Sacerdote da corte exilado na Babilônia por ocasião da primeira deportação. Ele exerce sua atividade entre os anos 593 e 571 a.C. (cf. Ez 1,1-3). No início do exílio, quando todos imaginam que esse desastre logo passará, o profeta anuncia a condenação de Jerusalém. Para ele, os culpados são príncipes, sacerdotes, nobres, profetas, latifundiários e reis (cf. Ez 34). Depois, ao tomar conhecimento da destruição da cidade e do templo de Jerusalém, símbolos fundamentais para os judaítas, Ezequiel procura animar os grupos da elite, dizendo que Javé se exilou com eles (cf. Ez 3,23) e que, após o retorno para Judá, a monarquia davídica será restaurada (cf. Ez 37,20-28), especialmente a partir da reconstrução do templo.

 

Segundo Isaías (Is 40-55)

É um grupo de levitas que procura alimentar a esperança do povo no exílio.

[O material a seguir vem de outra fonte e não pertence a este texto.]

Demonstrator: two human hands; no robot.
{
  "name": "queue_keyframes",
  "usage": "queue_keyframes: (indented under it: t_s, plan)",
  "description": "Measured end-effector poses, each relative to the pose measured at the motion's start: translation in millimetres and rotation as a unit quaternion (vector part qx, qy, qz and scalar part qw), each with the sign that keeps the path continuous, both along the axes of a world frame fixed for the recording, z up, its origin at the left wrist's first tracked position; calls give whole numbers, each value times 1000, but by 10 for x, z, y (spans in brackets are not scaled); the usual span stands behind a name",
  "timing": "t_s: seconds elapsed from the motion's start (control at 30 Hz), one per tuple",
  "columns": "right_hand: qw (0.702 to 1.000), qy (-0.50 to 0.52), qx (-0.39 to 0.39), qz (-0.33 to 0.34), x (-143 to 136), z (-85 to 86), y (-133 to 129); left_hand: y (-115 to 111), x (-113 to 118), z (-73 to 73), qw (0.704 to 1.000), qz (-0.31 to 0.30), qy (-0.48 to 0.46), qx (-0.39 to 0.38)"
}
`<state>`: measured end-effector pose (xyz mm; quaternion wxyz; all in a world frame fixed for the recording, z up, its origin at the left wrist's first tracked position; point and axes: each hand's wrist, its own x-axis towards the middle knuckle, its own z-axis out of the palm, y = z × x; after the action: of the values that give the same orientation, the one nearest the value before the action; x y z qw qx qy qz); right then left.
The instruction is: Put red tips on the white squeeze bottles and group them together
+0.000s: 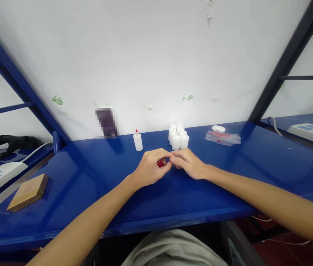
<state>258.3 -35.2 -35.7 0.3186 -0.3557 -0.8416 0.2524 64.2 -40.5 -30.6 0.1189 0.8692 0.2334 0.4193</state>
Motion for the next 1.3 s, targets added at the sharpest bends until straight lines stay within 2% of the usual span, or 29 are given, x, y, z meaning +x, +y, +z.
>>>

Para isso, faz nova leitura do êxodo e renova a certeza de que Deus novamente libertará o seu povo. Ele e sua comunidade viveram na própria pele o sofrimento no exílio (cf. Is 41,17). A partir dessa realidade, brotam imagens de um Deus que ama o seu povo mais do que a mãe ama o seu filho, e não o abandona jamais (cf. Is 49,15). O Segundo Isaías, descrente da monarquia, proclama que o messias-servo libertará o povo (cf. Is 42,1-9).

 

Com o fim do exílio, a profecia assume novo rosto. Judá torna-se colônia do império persa (538-333 a.C.). E, para controlar melhor a região, os persas conferem aos sacerdotes o controle da comunidade judaica. Dessa maneira, o templo se apropria da profecia, que deixa de expressar a voz do povo. A partir de então, a resistência popular se manifesta nos livros sapienciais, especialmente nas novelas bíblicas — como Rute, Jonas, Jó, Cântico dos Cânticos, Judite — e na apocalíptica — como em alguns textos do Terceiro Isaías (56-66) e em Daniel, entre outros.

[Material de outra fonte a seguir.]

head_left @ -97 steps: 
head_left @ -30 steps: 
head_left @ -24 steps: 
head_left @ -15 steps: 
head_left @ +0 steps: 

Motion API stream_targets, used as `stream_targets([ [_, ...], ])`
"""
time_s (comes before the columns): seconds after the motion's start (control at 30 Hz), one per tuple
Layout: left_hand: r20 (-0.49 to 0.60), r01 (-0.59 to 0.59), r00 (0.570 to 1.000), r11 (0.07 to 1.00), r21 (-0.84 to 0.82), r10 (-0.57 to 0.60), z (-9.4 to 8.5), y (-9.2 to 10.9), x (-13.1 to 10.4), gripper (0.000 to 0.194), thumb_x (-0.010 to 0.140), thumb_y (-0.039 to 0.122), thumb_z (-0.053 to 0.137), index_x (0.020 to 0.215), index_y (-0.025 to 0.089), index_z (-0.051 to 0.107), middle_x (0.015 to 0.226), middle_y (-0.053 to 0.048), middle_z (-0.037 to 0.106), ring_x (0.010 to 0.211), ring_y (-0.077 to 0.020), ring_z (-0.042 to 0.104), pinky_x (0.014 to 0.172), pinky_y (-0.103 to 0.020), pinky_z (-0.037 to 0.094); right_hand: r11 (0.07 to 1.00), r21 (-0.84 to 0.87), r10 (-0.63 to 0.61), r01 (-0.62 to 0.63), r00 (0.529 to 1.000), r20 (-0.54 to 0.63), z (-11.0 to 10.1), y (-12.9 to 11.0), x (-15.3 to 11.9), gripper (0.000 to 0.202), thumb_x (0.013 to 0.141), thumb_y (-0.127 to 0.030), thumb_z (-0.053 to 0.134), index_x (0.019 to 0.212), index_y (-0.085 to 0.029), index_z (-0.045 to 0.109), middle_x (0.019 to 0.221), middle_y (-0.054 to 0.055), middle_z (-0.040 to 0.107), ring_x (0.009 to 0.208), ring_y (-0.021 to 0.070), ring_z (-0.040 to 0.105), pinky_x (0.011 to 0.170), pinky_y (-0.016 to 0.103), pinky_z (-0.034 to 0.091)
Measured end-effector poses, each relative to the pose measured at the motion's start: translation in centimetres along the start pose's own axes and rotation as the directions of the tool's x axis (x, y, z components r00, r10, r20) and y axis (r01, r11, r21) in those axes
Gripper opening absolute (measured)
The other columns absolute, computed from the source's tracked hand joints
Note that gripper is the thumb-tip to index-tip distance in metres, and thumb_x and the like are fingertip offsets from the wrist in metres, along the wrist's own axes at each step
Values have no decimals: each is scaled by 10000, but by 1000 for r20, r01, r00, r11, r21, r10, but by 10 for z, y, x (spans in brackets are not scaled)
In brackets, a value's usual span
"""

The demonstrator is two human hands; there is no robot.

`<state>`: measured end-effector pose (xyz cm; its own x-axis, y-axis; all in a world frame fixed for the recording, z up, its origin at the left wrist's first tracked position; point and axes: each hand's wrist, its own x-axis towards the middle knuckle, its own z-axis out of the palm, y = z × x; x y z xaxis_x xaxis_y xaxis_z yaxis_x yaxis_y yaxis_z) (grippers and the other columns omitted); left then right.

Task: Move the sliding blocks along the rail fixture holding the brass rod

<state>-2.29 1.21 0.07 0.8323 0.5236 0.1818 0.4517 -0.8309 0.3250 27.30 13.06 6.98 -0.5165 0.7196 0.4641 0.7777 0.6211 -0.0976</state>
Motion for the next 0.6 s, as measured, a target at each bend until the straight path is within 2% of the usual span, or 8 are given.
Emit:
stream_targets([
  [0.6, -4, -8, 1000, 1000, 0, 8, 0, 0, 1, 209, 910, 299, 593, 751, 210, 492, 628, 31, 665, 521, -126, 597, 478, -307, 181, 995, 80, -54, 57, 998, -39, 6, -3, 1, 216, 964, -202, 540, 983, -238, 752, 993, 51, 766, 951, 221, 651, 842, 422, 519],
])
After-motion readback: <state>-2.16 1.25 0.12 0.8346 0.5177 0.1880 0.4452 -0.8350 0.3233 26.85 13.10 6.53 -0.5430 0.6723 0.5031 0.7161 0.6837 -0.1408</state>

Mas a tradição profética não morre. Chega aos tempos de Jesus. Muita gente o reconhece como profeta. Ele é um homem judeu, nascido no interior da Galileia. Sua prática cotidiana desperta nas pessoas mais pobres e enfraquecidas a esperança de voltar à vida e as põe novamente no caminho da partilha, da solidariedade e da justiça (cf. Mc 1,21-2,27; 6,30-44). Assim, a ação de Jesus se torna uma ameaça direta à ordem social mantida pelo império romano, pelos herodianos e pelo sinédrio (cf. Mc 12,13-17; 11,15-19), a qual causa a escravização de grande parte da população camponesa (cf. Ap 18,9-24). Jesus anuncia nova ordem social, política e econômica, segundo a qual todas as pessoas são abençoadas, independentemente de raça, grupo social, idade ou sexo, e chamadas a viver na justiça, na solidariedade e na igualdade (cf. Lc 6,20-23). A sua mensagem incomoda muito as autoridades de sua época. Por isso, Jesus é perseguido, torturado e assassinado.

E a profecia chega aos nossos dias: Chico Mendes, Pe. João Bosco, Margarida Alves, Santo Dias, Pe. Josimo, Ir. Dorothy Stang… morrem lutando por um mundo mais justo e solidário. E tantas outras pessoas anônimas, que não aparecem nas manchetes dos jornais nem nos noticiários da TV, permanecem de pé na luta contra a injustiça e a opressão. Suas vozes continuam ecoando. São pessoas corajosas, que não pensam apenas em seu bem-estar pessoal, mas se comprometem com problemas e causas coletivas. O sangue dessa gente continua regando as terras do nosso Brasil, e a semente brotada alimenta a esperança de que “um outro mundo é possível”.